Exercise prompt:
State, as a number alone, how many lines of the entries contain the word "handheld".

------ Given information ------

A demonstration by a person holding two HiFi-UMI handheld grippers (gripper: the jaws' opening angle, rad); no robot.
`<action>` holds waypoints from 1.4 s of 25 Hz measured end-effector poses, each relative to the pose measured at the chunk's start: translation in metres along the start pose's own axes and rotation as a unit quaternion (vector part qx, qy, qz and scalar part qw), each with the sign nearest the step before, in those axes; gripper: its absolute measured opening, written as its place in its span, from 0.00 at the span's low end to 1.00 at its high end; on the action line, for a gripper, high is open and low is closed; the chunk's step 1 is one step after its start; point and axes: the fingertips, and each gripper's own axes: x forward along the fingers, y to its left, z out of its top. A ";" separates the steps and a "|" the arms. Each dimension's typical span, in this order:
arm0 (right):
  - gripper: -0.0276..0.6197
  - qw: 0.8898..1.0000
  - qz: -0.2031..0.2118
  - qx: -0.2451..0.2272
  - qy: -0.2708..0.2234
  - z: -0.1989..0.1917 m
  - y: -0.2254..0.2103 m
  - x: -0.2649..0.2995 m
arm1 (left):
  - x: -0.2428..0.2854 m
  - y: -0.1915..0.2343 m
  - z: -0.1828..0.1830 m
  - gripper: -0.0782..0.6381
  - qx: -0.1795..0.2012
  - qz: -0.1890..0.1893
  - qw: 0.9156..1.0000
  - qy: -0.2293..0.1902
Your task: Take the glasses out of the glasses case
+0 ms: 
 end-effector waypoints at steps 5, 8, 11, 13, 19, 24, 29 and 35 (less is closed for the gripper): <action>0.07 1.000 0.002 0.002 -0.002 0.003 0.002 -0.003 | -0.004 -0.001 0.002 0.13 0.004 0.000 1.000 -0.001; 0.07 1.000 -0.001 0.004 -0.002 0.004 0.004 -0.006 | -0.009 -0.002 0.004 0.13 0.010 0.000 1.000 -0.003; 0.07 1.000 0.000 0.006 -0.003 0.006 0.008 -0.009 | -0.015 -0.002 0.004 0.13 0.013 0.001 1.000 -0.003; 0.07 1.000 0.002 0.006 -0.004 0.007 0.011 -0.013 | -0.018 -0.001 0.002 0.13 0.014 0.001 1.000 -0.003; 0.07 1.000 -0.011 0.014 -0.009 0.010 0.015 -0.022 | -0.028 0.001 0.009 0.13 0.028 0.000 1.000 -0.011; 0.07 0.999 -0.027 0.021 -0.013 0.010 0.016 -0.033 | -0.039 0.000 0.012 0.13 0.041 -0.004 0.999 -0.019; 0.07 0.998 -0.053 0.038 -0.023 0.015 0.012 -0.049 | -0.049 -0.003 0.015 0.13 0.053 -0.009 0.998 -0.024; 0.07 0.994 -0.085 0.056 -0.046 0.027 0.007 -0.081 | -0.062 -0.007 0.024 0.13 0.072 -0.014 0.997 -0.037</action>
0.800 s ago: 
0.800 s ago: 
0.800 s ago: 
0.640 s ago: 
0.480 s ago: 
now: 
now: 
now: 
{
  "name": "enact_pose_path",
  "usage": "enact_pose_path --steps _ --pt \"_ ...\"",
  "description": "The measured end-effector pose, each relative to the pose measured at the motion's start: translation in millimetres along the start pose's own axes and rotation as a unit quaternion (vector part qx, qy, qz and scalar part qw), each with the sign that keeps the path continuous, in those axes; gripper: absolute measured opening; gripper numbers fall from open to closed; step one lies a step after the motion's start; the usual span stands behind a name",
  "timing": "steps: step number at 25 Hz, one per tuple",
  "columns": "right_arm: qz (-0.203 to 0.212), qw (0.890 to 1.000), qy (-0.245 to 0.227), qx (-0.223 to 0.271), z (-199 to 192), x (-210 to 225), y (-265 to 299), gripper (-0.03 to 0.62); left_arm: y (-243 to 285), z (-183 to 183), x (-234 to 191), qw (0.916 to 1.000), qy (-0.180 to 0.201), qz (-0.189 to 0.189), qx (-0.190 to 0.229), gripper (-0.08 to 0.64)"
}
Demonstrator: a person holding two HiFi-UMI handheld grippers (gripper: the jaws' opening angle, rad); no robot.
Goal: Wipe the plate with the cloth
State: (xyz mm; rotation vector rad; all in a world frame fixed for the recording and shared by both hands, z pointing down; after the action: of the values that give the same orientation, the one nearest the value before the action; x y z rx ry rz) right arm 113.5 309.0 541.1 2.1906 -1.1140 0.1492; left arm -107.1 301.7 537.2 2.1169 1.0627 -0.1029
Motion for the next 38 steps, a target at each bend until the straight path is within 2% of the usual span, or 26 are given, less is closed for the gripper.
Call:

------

Solution for this problem:
2